The properties in this section are used to configure the database, also known as data source. This is only an excerpt of all available properties. For more, consult the Spring Boot documentation for spring.datasource properties (SQL Databases :: Spring Boot, Spring Boot Appendix: Data Properties), which are available for the CAE Feeder under the application specific name caefeeder.datasource, and are backed by Spring Boot class org.​springframework.​boot.​autoconfigure.​jdbc.​DataSourceProperties.

HikariCP is used as database connection pool. To fine-tune its settings, see the Spring Boot documentation for spring.datasource.hikari properties, which are available for the CAE Feeder under the name caefeeder.datasource.hikari.

caefeeder.datasource.password
Type String
Description

Login password of the database, possibly encrypted.

caefeeder.datasource.url
Type String
Description

JDBC URL of the database connection for the CAE Feeder.

caefeeder.datasource.username
Type String
Description

Login username of the database.

jdbc.driver
Description

Fully qualified name of the JDBC driver (ignored).

Deprecation

This property has been deprecated since 2412.0.0 and will be removed in a future version.

Use caefeeder.datasource.driver-class-name instead.

Reason:

The database driver class name does not need to be specified anymore, because it gets auto-detected for the JDBC URL. If really needed, the auto-detected driver class name can still be overridden with property 'caefeeder.datasource.driver-class-name'.

jdbc.login-user-name
Description

Login username of the database.

Deprecation

This property has been deprecated since 2412.0.0 and will be removed in a future version.

Use caefeeder.datasource.username instead.

Reason:

The property was renamed to use the 'caefeeder.datasource' prefix, which exposes more data source properties from org.springframework.boot.autoconfigure.jdbc.DataSourceProperties.

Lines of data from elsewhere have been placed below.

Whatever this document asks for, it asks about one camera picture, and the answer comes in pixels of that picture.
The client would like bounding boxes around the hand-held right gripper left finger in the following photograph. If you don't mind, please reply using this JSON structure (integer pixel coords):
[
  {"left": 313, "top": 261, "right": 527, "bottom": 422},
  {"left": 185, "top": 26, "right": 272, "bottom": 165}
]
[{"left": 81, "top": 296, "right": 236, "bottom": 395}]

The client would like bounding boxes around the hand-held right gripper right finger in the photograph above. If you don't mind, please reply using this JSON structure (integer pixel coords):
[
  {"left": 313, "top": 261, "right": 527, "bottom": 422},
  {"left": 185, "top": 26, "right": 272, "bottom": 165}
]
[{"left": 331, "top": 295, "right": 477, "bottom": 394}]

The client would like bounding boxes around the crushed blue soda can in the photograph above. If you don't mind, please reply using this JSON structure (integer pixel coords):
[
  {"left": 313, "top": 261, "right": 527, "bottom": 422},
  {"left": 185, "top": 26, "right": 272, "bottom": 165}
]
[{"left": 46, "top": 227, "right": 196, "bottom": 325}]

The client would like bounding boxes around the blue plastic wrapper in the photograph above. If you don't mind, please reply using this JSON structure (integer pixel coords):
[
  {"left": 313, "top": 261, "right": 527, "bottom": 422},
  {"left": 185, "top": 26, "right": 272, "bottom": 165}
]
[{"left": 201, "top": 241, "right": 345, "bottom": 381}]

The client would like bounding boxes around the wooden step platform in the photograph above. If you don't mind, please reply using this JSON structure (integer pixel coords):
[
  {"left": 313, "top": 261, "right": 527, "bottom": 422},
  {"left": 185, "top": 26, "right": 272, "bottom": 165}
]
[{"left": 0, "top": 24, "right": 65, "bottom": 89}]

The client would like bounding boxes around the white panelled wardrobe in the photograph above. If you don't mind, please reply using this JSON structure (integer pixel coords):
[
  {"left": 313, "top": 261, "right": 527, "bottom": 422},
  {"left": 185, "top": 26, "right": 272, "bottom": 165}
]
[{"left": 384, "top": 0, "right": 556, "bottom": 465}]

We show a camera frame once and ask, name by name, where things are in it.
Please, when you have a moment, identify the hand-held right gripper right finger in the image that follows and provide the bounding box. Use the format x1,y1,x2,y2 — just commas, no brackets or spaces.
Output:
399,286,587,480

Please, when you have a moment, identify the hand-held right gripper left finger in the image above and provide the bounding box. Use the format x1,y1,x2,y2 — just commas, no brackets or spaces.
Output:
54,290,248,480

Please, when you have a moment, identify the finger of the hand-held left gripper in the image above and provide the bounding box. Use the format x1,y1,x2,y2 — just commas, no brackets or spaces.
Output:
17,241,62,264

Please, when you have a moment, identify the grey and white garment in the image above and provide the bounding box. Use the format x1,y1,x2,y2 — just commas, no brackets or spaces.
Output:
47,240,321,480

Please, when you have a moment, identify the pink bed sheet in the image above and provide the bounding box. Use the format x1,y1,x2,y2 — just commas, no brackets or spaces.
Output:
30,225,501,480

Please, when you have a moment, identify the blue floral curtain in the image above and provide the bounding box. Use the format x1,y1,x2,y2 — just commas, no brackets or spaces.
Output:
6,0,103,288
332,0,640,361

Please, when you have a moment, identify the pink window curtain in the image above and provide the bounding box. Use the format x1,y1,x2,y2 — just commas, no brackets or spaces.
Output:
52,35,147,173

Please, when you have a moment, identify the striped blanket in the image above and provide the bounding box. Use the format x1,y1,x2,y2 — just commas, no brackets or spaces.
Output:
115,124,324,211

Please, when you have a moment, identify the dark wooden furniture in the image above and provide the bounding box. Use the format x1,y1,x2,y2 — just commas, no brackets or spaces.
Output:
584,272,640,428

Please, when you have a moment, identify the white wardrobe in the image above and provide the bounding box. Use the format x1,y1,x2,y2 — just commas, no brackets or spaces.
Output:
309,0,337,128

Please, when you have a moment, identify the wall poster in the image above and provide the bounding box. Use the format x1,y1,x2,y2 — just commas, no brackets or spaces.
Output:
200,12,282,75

Use 'caefeeder.datasource.username' instead with the full login username.

jdbc.password
Description

Login password of the database, possibly encrypted.

Deprecation

This property has been deprecated since 2412.0.0 and will be removed in a future version.

Use caefeeder.datasource.password instead.

Reason:

The property was renamed to use the 'caefeeder.datasource' prefix, which exposes more data source properties from org.springframework.boot.autoconfigure.jdbc.DataSourceProperties.

jdbc.url
Description

JDBC URL of the database.

Deprecation

This property has been deprecated since 2412.0.0 and will be removed in a future version.

Use caefeeder.datasource.url instead.

Reason:

The property was renamed to use the 'caefeeder.datasource' prefix, which exposes more data source properties from org.springframework.boot.autoconfigure.jdbc.DataSourceProperties.

jdbc.user
Description

Login username of the database.

Deprecation

This property has been deprecated since 2412.0.0 and will be removed in a future version.

Use caefeeder.datasource.username instead.

Reason:

The property was renamed to use the 'caefeeder.datasource' prefix, which exposes more data source properties from org.springframework.boot.autoconfigure.jdbc.DataSourceProperties. Use 'caefeeder.datasource.username' instead with the full login username.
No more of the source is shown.